The OWL Web Ontology Language is designed for use by applications that need to process the content of information instead of just presenting information to humans. OWL facilitates greater machine interpretability of web content than that supported by XML, RDF, and RDF Schema (RDF-S) by providing additional vocabulary along with formal semantics. In most healthcare domains, the exchanged message instances are EDI or XML, not messages conforming to an ontology.

Web service technology

Web Service technologies provide standard, simple and lightweight mechanisms for exchanging structured and typed information between services in a decentralised and distributed environment. Traditional Service Oriented Architectures (SOAs) are based on the client/server architecture where a server application, hosted by an always-on end system, provides services to many other client applications hosted by sometimes-on end systems. The server has a fixed, well-known IP address.
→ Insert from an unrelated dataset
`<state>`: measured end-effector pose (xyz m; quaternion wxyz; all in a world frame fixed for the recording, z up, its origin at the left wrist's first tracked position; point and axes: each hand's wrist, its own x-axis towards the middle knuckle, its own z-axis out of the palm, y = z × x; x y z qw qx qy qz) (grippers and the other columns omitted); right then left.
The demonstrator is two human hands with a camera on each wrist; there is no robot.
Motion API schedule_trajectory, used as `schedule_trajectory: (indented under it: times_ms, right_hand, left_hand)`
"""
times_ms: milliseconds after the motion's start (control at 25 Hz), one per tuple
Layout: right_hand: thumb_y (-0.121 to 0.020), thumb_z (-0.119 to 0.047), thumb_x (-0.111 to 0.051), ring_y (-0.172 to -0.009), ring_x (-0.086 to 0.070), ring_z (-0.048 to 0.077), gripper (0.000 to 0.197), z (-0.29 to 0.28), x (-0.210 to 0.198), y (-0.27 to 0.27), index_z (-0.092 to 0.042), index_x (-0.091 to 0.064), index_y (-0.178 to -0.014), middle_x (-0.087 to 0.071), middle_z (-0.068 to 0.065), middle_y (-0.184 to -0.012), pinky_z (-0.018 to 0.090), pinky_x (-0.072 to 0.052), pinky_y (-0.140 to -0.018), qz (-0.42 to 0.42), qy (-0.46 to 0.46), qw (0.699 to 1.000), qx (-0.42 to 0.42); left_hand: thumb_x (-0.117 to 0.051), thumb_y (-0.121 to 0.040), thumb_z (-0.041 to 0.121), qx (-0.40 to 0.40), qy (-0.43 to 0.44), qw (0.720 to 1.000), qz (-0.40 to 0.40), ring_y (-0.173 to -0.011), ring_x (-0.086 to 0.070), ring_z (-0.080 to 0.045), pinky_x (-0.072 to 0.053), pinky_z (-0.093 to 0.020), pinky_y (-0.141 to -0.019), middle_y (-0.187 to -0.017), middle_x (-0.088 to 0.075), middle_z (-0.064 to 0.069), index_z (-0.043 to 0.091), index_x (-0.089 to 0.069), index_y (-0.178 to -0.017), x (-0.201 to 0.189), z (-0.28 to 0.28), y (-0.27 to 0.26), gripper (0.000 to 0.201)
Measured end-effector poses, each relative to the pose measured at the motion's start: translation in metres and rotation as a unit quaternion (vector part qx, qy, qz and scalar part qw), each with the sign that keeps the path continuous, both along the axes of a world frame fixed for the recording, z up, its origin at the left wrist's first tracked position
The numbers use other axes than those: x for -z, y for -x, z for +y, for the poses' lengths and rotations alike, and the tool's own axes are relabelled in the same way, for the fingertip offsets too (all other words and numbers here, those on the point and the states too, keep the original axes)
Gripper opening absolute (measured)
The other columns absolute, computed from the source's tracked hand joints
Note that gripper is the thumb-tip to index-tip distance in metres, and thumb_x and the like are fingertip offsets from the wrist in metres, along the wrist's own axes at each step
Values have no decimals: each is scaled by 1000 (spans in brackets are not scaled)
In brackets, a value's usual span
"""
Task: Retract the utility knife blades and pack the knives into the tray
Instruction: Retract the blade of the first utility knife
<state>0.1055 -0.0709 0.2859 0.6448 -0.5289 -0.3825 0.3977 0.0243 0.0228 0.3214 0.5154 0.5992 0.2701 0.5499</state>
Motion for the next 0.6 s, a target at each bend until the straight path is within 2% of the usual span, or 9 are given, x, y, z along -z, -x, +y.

However, it is a usual phenomenon in a client/server application that a single server host is incapable of keeping up with all the requests from its clients. For this reason, clusters of hosts, sometimes referred as server farm, are often used to create a powerful virtual server in client/server architectures. In this context, providers typically publish service interfaces on index services which provide white/yellow pages functionalities.

REACTION applies a novel approach to large-scale SOA and envisions arbitrary pairs of peer application entities communicating and providing services directly to and with each other. In a peer-to-peer SOA, none of the participant hosts is required to be always on; moreover, a participating host may change its IP address each time it comes on. The design and implementation of the SOAP API is being carried out with the purpose to enable peer-to-peer sharing of XML-based Web Services that are programming language independent and can be developed in C# or Java.